As medidas protetivas têm como causa primeira a ocorrência de algum ilícito penal, que coloca em risco a integridade física, psíquica ou patrimonial da mulher. Na imensa maioria das vezes, vêm subsidiadas em acusações de ameaças e lesões corporais e, quando deferidas, atinge (coloca sob risco) a liberdade do acusado, especialmente a de ir e vir, valor tradicionalmente atrelado às competências penais. Basta ver o texto do art. 22 da Lei 11.340/06. De todas as medidas sugeridas pelo legislador, a única que não implica em cerceamento da liberdade do acusado é a de pagamento de alimentos (inciso V). Qualquer outra automaticamente implicará em imediata prisão do acusado em caso de descumprimento, desafiando, logicamente, apenas recursos de natureza”.

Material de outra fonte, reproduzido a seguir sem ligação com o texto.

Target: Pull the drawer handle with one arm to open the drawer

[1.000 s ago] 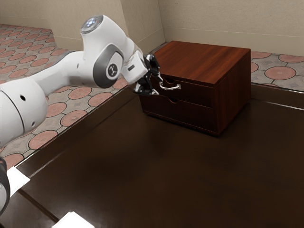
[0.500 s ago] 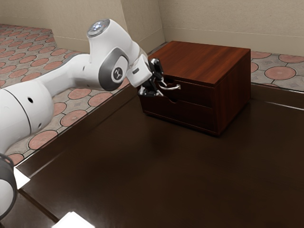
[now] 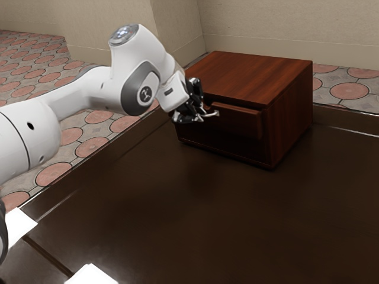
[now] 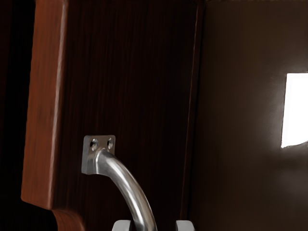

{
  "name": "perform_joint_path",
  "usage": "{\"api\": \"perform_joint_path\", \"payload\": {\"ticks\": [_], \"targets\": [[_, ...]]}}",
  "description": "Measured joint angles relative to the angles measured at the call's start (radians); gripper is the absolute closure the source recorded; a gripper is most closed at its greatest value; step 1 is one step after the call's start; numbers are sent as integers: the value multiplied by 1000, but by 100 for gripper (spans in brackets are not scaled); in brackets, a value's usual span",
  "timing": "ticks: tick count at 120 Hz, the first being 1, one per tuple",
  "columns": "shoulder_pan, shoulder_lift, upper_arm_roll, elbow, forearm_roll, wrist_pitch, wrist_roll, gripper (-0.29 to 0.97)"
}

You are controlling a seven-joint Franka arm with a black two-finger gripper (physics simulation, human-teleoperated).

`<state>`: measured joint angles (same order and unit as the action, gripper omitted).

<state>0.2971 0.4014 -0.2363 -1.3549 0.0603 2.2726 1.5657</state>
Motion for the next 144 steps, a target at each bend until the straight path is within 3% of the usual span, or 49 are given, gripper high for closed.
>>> {"api": "perform_joint_path", "payload": {"ticks": [56, 144], "targets": [[19, -15, 1, -36, -14, 1, 0, 63], [26, -239, 33, -322, -62, 29, -8, 67]]}}
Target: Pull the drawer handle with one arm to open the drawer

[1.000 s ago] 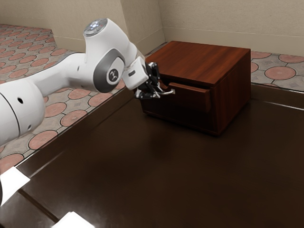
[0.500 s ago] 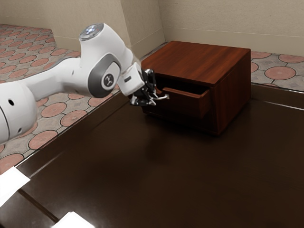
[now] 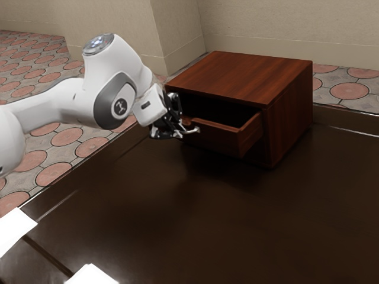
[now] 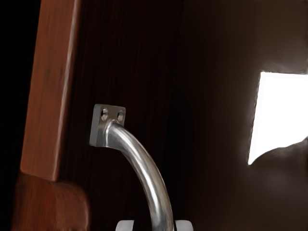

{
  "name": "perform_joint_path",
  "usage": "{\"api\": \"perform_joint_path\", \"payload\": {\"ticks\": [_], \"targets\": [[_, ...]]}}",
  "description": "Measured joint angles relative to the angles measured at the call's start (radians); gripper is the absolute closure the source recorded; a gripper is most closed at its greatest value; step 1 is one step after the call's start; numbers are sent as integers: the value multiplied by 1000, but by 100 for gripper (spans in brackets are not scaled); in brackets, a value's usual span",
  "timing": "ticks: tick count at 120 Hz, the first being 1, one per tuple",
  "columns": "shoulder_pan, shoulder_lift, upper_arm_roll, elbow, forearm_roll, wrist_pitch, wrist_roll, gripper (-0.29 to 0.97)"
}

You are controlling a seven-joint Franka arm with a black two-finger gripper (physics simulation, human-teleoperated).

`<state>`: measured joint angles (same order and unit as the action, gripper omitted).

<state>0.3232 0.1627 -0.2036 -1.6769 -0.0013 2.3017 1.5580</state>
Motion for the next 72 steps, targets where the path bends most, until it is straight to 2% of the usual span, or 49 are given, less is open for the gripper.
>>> {"api": "perform_joint_path", "payload": {"ticks": [72], "targets": [[-7, -156, 10, -190, -15, 44, -9, 69]]}}
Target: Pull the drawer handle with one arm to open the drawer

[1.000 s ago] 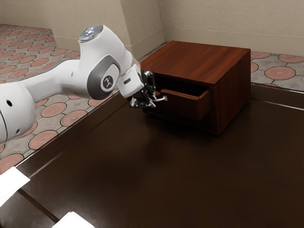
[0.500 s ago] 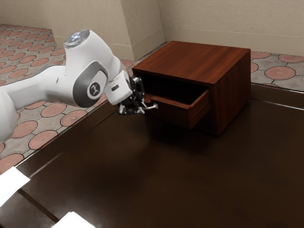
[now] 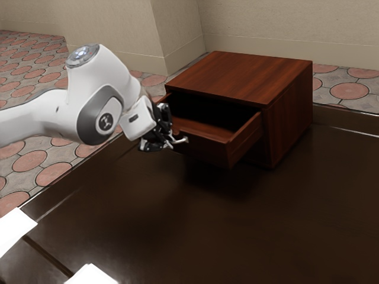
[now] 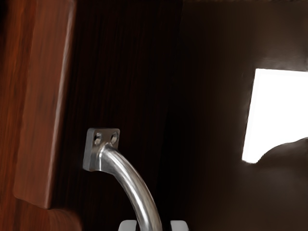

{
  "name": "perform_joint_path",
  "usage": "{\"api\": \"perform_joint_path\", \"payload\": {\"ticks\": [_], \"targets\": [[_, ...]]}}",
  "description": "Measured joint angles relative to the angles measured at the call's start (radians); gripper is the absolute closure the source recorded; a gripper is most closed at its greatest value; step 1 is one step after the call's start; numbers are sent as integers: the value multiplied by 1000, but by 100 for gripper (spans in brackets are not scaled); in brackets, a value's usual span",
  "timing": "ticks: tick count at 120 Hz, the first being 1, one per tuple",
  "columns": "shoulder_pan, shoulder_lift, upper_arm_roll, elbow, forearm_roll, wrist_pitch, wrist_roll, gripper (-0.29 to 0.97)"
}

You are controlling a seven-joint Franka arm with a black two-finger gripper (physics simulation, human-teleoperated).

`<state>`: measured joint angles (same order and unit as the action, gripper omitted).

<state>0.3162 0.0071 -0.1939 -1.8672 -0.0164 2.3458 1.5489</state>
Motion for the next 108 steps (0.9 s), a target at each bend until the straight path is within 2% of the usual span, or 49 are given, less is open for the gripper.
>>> {"api": "perform_joint_path", "payload": {"ticks": [52, 61, 70, 78, 89, 108], "targets": [[-6, -68, 18, -77, -2, 10, -7, 68], [1, -86, 23, -75, -2, 9, -8, 66], [9, -154, 22, -45, -8, -7, -8, 60], [-3, -194, 22, 36, -39, -75, -9, 47], [2, -199, 28, 151, -59, -243, -10, 30], [8, -193, 92, 195, -67, -517, -10, 14]]}}
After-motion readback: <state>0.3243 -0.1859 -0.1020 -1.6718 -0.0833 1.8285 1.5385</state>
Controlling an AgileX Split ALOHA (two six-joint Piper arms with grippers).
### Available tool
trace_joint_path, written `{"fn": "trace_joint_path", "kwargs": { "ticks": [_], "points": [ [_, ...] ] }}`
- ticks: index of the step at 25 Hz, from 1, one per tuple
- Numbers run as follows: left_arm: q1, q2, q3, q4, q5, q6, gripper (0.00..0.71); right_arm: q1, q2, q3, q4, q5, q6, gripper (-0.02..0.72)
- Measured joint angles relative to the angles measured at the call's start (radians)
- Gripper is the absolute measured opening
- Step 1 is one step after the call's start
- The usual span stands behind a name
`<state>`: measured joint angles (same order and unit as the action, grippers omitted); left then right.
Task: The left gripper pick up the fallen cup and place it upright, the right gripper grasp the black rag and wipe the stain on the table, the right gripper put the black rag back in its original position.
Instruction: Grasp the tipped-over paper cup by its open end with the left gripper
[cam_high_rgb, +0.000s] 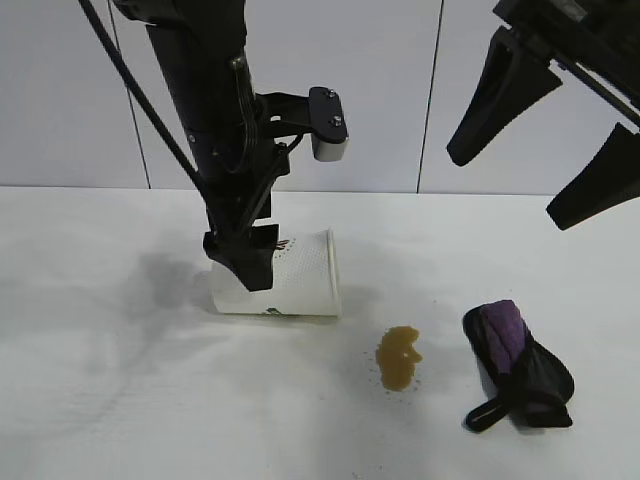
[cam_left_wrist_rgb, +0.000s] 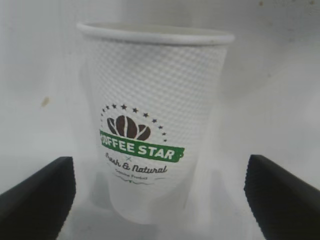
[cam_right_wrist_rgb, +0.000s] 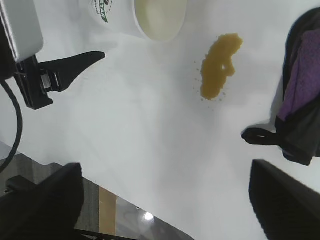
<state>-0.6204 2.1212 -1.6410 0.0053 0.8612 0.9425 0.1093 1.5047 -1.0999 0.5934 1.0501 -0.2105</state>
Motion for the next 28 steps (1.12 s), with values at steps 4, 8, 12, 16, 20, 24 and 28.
{"fn": "trace_joint_path", "kwargs": {
  "ticks": [4, 8, 12, 16, 20, 24, 28],
  "points": [
    [-0.017, 0.034, -0.050, 0.004, 0.013, -0.020, 0.658, 0.000, 0.000, 0.000, -0.002, 0.000, 0.000, 0.623],
    [-0.043, 0.078, -0.097, 0.004, 0.031, -0.025, 0.658, 0.000, 0.000, 0.000, -0.003, 0.000, 0.000, 0.623],
    [-0.055, 0.111, -0.117, 0.003, 0.033, -0.028, 0.658, 0.000, 0.000, 0.000, -0.003, 0.003, 0.000, 0.623],
    [-0.056, 0.135, -0.121, 0.003, 0.032, -0.031, 0.658, 0.000, 0.000, 0.000, -0.003, 0.011, 0.000, 0.623],
    [-0.056, 0.138, -0.124, 0.004, 0.026, -0.032, 0.658, 0.000, 0.000, 0.000, -0.003, 0.018, 0.000, 0.623],
    [-0.056, 0.138, -0.124, 0.003, 0.026, -0.033, 0.658, 0.000, 0.000, 0.000, -0.003, 0.022, 0.000, 0.623],
    [-0.056, 0.138, -0.124, 0.003, 0.024, -0.033, 0.658, 0.000, 0.000, 0.000, -0.003, 0.022, 0.000, 0.623]
  ]
}}
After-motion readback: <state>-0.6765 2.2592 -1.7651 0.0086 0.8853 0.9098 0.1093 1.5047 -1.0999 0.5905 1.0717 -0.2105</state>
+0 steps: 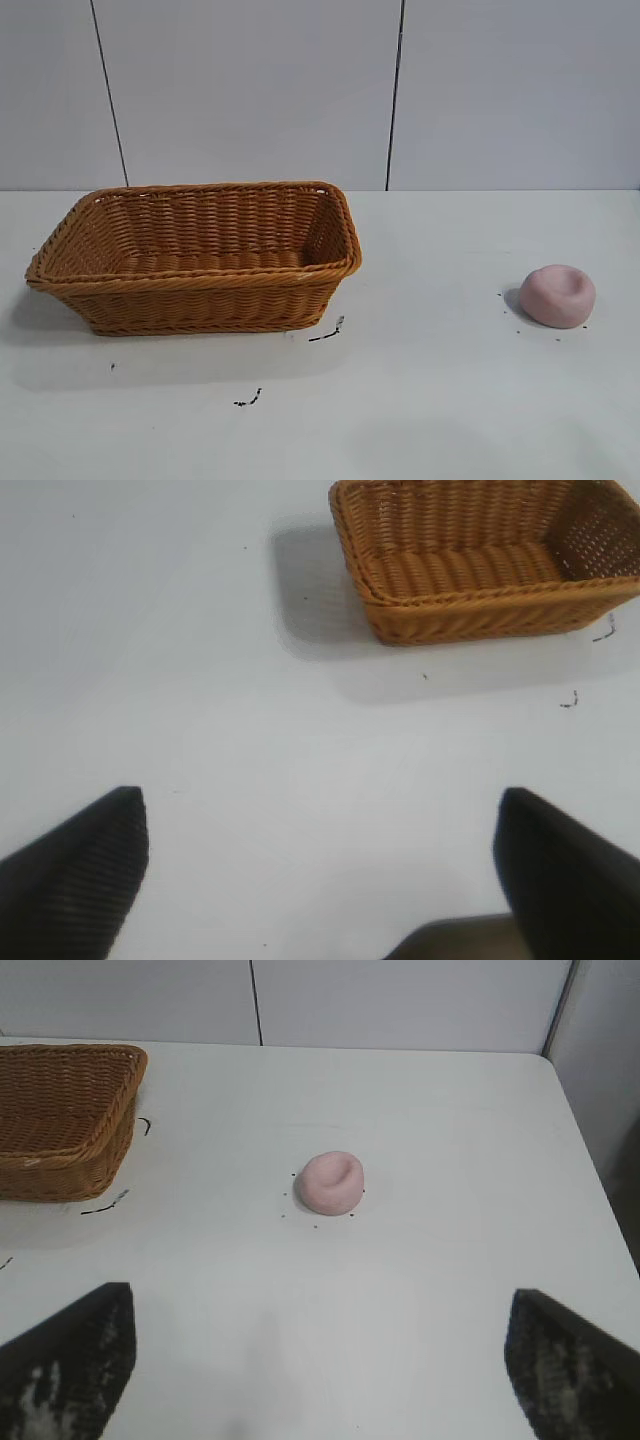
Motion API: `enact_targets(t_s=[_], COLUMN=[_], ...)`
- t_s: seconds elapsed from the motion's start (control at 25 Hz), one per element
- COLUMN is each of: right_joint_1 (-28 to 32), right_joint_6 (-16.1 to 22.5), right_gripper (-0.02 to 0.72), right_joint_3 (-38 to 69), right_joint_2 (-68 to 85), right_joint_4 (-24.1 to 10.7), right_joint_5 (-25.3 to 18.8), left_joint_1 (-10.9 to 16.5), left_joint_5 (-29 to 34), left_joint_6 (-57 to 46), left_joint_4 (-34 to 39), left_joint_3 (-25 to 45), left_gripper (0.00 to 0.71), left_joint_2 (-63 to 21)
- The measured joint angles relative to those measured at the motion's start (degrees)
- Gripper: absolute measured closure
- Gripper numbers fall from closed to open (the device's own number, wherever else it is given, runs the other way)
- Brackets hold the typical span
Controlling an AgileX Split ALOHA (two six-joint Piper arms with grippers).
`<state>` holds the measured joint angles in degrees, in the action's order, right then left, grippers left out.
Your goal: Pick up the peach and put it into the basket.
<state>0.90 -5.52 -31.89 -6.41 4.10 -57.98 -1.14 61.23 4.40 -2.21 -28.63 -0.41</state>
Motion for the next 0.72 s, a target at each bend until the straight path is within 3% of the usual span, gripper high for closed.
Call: enact_targets(t_s=[0.72], right_joint_1=[0.0], right_joint_6=[-1.2], right_gripper=[0.014], right_joint_3=[-33.8], right_joint_2=[-67.7], right_joint_4=[-0.7], right_joint_5=[1.4], left_joint_1=[0.0], left_joint_5=[0.0], left_joint_6=[0.0], left_joint_4=[0.0], left_joint_3=[0.0], left_gripper=[0.018], left_joint_2=[0.0])
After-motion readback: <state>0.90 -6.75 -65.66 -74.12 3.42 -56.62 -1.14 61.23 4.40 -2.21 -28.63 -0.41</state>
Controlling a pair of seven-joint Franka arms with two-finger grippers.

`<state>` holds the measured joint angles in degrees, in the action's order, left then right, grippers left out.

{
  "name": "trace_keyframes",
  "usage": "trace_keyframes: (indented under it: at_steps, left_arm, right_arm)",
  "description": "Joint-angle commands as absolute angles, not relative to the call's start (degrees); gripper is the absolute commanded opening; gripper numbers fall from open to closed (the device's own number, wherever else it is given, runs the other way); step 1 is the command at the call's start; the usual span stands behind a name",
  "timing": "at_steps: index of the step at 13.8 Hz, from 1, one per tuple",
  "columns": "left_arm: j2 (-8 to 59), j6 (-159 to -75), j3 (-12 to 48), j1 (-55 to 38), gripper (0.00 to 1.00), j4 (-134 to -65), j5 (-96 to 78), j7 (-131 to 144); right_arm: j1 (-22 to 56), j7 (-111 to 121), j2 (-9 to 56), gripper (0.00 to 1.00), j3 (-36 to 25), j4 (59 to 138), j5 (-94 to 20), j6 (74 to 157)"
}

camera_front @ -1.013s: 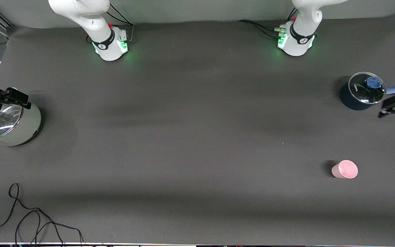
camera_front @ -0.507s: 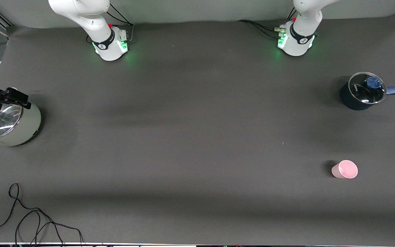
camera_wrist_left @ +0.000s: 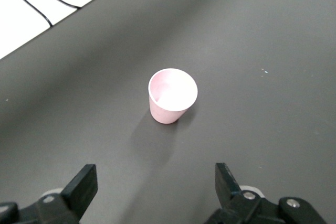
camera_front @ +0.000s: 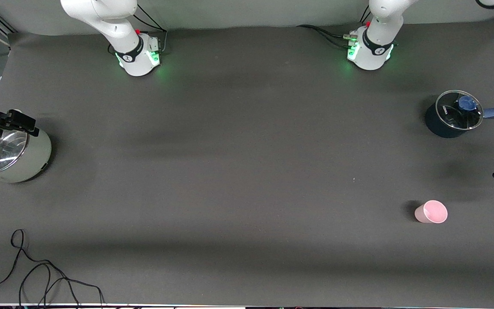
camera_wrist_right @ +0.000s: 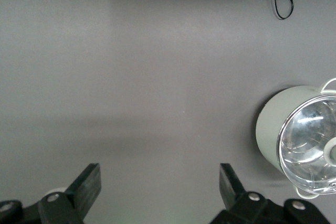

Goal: Transfer pink cup from left to right arm
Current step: 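Move the left gripper down toward the pink cup, fingers open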

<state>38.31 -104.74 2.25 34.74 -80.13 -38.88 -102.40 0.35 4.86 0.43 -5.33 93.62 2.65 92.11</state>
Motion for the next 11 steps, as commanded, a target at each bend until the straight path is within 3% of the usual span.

Assim, inegável o caráter criminal do procedimento originário. Entretanto, foi interposto agravo de instrumento, recurso que se mostra inadequado para impugnar decisão de natureza processual penal.

Isso porque um dos requisitos para o recurso em matéria penal é a taxatividade, sua previsibilidade legal, cabendo destacar que, em regra, as decisões interlocutórias no processo penal são irrecorríveis, salvo os casos previstos no artigo 581 do Código de Processo Penal. Já as decisões definitivas são passíveis de recurso de apelação, nos termos do art. 593 do CPP.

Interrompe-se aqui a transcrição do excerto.